The optative mood expresses hopes or wishes and has other uses that may overlap with the subjunctive mood. Few languages have an optative as a distinct mood; Ancient Greek, Sanskrit, Japanese, and Finnish are four that do. An ancient Greek speaker might say "Would that Paul would read more!" with the words would that expressed by the placing the verb read in the optative mood. A contrast to this example is contemporary spoken Finnish, where the optatives -koon and -koot express annoyed dismissal: "He can fix it himself!" (Korjatkoon sen itse!) has the he can fix in optative third-person singular (korjatkoon).

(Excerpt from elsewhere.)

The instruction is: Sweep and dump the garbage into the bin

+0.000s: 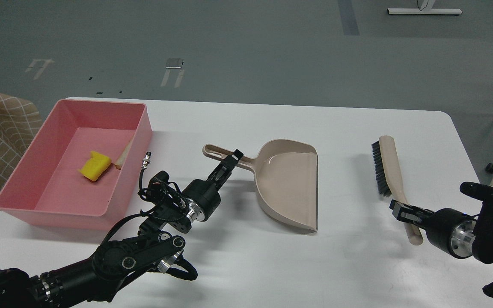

In Japanese the verb inflection -tai expresses the speaker's desire, e.g. watashi wa asoko ni ikitai "I want to go there". The auxilliary verb garu is used in combination with the past tense of the main verb to indicate the desire of a person other than the speaker, e.g. Jon-san wa tabetagatte imasu "John wants to eat". Sometimes this is called a "desiderative mood", since it indicates desires. Occasionally distinctions are made between different optative moods, e.g. a mood to express hopes v.s. mood to express desires. (Desires are what we want to be the case; a hope is a desire which we have a positive attitude towards its fullfilment. If you desire something, but are pessimistic about its occurence, then you desire but do not hope for it.)

Cohortative mood

The cohortative mood is used to express plea, insistence, imploring, self-encouragement, wish, desire, intent, command, purpose or consequence. It does not exist in English, but phrases such as "let us" are often used to denote it.

Jussive mood

The jussive mood is similar to the cohortative mood, in that it expresses plea, insistence, imploring, self-encouragement, wish, desire, intent, command, purpose or consequence. In some languages, the two are distinguished in that cohortative occurs in the first person and the jussive in the second or third.

Potential mood

The potential mood is a mood of probability, indicating that the action most likely, but not certainly, occurs. It is used in Finnish and Japanese. (In Japanese it is often called something like tentative, since potential is used to refer to a voice indicating capability to perform the action.) In Finnish, it is mostly a literary device, as it has virtually disappeared from daily spoken language in most dialects. Its suffix is -ne-, but such that any possible consonant clusters simplify, e.g. korjata -> *korjatnee -> korjannee ("probably will fix"), or tulla -> *tulnee -> tullee ("probably will come"). The auxiliary verb lie is used in other forms than the present tense as lienee, e.g. lienee korjasi "probably fixed". In English, it is formed by means of the auxiliaries may, can, ought and must.

Eventive mood

The eventive mood is used in the Finnish epic poem, Kalevala. It is a combination of the potential and the conditional. It is also used in dialects of Estonian. In Finnish, there are theoretically forms like this:
  • 'kvelleisin' = 'I probably would walk'

Dubitative mood

The dubitative mood is used in Ojibwa, Turkish, and other languages. It expresses the speaker's doubt or uncertainty about the event denoted by the verb.

Hypothetical mood

The hypothetical mood, found in Russian, Lakota, and other languages, expresses a counterfactual but possible event or situation.